(Prompt):
Each line below that contains the word "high" must be copied.

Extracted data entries
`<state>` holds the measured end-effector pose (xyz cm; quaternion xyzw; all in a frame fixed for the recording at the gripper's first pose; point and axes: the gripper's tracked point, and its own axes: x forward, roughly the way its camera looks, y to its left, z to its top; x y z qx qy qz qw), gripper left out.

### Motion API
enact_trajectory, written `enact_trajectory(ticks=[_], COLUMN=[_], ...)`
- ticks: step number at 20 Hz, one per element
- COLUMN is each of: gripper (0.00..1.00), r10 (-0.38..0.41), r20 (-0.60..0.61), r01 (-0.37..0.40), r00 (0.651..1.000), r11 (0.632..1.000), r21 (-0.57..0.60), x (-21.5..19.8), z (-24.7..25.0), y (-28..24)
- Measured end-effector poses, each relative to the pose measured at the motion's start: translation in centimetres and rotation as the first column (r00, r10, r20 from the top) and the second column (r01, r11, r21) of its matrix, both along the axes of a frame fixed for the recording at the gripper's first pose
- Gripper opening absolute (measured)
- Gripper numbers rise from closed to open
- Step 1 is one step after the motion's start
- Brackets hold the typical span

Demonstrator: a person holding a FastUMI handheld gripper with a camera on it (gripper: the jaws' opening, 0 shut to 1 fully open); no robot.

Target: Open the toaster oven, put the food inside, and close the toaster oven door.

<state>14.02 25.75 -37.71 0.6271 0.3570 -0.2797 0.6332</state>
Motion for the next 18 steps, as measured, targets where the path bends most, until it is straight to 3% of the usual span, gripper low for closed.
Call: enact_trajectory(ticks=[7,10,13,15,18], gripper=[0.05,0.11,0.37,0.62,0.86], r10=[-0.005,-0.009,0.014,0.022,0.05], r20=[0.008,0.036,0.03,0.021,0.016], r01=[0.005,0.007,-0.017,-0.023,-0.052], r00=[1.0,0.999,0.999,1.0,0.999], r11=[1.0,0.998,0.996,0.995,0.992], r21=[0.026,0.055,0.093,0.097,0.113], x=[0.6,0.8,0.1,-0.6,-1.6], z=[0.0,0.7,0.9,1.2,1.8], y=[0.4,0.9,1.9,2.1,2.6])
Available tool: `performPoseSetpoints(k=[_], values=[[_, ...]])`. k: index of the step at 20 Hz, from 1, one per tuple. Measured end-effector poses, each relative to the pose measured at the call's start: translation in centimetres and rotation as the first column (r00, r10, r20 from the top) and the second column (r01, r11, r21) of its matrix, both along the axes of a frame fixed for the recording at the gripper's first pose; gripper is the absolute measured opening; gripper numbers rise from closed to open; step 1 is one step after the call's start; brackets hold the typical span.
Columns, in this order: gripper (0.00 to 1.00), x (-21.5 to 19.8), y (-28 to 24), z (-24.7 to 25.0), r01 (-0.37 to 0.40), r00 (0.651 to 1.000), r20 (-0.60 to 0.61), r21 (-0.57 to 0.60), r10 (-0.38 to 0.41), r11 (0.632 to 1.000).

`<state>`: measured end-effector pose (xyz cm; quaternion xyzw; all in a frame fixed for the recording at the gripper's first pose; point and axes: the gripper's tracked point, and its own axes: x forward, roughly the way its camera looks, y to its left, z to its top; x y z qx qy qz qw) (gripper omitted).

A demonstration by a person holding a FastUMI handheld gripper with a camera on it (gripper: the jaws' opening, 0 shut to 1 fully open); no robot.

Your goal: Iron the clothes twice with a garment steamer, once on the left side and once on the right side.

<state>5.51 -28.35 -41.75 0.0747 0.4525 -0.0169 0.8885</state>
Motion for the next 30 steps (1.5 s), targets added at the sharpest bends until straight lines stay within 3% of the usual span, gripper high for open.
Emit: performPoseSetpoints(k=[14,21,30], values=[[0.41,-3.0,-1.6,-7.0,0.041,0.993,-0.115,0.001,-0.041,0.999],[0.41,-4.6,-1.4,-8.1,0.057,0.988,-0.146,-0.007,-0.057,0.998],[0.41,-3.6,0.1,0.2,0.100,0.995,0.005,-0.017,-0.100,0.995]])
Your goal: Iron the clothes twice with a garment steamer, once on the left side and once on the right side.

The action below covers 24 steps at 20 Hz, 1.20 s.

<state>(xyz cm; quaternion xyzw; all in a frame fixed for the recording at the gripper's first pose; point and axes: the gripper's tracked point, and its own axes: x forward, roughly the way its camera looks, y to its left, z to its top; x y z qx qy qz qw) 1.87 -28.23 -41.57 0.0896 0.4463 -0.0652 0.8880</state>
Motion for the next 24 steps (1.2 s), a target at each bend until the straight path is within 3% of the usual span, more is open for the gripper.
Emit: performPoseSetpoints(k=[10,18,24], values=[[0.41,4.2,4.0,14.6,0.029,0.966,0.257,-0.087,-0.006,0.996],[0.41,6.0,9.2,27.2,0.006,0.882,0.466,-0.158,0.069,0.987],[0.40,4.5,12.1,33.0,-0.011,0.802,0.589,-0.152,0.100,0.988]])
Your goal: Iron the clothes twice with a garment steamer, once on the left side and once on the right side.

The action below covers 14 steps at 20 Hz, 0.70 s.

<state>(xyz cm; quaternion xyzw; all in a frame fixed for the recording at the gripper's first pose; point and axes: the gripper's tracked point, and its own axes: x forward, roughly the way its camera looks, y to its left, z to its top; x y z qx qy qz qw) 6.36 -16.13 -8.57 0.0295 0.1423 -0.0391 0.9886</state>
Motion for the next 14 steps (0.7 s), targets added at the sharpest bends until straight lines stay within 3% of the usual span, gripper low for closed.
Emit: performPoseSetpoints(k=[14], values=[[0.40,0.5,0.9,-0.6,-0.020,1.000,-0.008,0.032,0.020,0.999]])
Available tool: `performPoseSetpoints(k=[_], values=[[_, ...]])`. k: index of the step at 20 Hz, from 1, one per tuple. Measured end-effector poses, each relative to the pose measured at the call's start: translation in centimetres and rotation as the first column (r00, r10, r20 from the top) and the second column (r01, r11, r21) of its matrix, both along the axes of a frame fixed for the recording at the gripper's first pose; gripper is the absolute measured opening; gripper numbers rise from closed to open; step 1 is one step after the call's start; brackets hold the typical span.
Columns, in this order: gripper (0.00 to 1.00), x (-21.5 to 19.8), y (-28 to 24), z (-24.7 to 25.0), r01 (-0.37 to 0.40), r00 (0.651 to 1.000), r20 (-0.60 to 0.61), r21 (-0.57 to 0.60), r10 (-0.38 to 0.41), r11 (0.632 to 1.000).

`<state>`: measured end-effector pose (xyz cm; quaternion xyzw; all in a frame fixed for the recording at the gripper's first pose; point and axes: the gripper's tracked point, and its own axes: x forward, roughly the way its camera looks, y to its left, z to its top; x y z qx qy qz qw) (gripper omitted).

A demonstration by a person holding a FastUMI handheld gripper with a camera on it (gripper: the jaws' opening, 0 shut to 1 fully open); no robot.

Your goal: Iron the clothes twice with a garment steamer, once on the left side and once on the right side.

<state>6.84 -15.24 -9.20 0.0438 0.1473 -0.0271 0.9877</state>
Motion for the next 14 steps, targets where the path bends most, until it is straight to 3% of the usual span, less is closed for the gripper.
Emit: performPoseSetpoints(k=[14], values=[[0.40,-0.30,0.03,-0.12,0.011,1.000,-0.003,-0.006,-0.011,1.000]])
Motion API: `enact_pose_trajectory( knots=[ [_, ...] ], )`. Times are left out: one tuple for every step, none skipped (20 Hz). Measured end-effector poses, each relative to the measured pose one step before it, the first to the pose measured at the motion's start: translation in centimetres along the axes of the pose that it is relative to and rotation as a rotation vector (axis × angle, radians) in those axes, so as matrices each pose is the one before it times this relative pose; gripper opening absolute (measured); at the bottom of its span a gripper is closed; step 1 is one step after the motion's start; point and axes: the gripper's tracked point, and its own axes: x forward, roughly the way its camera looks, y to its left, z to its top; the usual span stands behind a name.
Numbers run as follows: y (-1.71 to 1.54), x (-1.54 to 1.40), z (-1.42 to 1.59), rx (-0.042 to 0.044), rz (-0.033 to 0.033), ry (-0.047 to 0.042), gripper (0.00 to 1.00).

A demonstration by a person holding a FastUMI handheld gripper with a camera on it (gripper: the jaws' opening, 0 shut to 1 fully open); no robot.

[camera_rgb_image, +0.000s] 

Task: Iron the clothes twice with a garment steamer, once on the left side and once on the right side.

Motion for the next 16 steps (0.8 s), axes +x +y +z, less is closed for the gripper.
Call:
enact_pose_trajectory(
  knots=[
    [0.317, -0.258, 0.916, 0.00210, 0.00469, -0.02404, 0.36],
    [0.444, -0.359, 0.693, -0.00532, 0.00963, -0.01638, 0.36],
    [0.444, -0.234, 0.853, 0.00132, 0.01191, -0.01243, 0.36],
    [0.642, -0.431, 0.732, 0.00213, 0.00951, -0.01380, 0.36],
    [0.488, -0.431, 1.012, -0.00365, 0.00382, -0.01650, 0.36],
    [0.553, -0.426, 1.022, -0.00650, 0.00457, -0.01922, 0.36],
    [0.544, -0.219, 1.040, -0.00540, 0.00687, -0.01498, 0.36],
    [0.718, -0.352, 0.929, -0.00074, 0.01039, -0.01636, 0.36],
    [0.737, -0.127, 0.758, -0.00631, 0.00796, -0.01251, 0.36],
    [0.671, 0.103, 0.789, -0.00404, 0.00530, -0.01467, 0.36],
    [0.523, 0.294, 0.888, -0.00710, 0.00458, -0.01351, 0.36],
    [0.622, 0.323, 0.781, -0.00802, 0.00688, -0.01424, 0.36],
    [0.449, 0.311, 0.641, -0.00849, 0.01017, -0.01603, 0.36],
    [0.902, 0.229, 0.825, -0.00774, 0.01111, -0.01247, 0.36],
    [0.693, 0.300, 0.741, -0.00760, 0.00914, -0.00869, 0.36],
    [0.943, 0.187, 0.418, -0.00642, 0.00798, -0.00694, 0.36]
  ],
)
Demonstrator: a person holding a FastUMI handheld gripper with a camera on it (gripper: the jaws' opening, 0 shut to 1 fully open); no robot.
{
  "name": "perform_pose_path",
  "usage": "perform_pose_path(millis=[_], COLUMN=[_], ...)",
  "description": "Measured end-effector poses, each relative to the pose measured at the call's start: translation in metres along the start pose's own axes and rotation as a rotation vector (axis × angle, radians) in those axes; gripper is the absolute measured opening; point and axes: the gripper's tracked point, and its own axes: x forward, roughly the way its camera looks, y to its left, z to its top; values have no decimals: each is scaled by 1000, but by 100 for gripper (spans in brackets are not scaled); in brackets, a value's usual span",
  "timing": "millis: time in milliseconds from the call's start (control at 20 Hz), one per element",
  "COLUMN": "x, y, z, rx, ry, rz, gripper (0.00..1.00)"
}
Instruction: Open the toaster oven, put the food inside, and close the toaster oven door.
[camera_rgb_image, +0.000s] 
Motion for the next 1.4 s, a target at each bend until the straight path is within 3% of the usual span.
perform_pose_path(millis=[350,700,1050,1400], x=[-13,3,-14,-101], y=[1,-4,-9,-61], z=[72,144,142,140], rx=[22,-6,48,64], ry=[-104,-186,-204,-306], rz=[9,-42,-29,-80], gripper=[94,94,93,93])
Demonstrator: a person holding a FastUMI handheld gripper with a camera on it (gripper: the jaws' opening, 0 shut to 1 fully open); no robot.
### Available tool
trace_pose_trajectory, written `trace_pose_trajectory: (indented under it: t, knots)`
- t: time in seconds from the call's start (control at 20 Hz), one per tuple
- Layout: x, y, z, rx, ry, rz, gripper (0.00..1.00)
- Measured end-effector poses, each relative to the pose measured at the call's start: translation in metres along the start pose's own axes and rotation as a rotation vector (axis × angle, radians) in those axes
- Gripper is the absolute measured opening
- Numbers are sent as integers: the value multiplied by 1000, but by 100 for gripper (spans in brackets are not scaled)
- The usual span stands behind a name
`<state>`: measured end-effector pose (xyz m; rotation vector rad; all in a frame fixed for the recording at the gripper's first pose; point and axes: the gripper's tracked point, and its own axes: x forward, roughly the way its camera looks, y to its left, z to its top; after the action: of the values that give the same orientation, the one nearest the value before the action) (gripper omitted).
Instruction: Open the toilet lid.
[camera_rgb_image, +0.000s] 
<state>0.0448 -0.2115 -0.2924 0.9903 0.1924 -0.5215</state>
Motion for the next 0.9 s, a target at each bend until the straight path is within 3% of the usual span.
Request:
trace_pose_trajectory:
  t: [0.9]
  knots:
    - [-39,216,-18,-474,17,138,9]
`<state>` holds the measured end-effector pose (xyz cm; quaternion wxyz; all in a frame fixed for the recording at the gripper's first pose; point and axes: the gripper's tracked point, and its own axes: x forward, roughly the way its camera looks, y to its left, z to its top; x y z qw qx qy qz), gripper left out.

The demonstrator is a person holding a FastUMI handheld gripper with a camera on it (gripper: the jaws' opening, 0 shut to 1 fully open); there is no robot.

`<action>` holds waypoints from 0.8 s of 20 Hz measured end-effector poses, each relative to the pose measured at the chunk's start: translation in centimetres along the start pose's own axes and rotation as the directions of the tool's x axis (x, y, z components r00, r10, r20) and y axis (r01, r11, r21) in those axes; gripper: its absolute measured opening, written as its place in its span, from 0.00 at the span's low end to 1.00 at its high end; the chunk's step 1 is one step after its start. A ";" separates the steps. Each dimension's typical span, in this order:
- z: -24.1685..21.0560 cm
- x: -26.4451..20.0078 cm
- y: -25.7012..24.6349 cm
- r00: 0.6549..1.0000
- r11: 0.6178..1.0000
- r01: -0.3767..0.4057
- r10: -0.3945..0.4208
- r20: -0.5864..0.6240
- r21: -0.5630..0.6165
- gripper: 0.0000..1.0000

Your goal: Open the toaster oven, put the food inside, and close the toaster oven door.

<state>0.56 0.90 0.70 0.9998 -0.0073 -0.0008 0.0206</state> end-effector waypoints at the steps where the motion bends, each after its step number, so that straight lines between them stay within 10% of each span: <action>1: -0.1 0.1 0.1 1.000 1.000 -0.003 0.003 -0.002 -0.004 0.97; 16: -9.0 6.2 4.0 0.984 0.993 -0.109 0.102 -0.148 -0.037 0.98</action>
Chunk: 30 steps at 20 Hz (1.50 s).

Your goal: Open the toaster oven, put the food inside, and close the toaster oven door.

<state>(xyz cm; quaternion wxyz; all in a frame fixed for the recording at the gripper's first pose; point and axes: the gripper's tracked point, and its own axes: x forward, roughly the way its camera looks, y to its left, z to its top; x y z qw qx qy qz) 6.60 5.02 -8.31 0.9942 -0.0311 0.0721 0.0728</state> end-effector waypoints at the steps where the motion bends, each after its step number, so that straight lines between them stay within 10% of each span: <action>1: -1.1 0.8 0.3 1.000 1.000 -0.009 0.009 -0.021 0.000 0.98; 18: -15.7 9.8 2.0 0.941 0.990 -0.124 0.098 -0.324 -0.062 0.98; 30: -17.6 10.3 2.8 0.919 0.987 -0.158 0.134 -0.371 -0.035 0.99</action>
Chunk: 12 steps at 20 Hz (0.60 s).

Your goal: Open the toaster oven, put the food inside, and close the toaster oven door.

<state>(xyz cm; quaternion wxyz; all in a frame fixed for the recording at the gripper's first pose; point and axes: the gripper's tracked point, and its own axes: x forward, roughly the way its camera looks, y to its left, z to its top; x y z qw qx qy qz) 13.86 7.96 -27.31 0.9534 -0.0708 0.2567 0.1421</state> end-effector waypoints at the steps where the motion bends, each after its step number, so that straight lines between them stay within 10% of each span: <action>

(Solved problem):
Motion for the next 30 steps (1.5 s), targets added at the sharpest bends until straight lines stay within 3% of the usual span, gripper high for open.
`<action>` holds waypoints from 0.8 s of 20 Hz measured end-effector poses, each relative to the pose measured at the chunk's start: translation in centimetres along the start pose's own axes and rotation as the directions of the tool's x axis (x, y, z components r00, r10, r20) and y axis (r01, r11, r21) in those axes; gripper: its absolute measured opening, written as its place in its span, from 0.00 at the span's low end to 1.00 at its high end; the chunk's step 1 is one step after its start. A ";" separates the steps. Each dimension's typical span, in this order:

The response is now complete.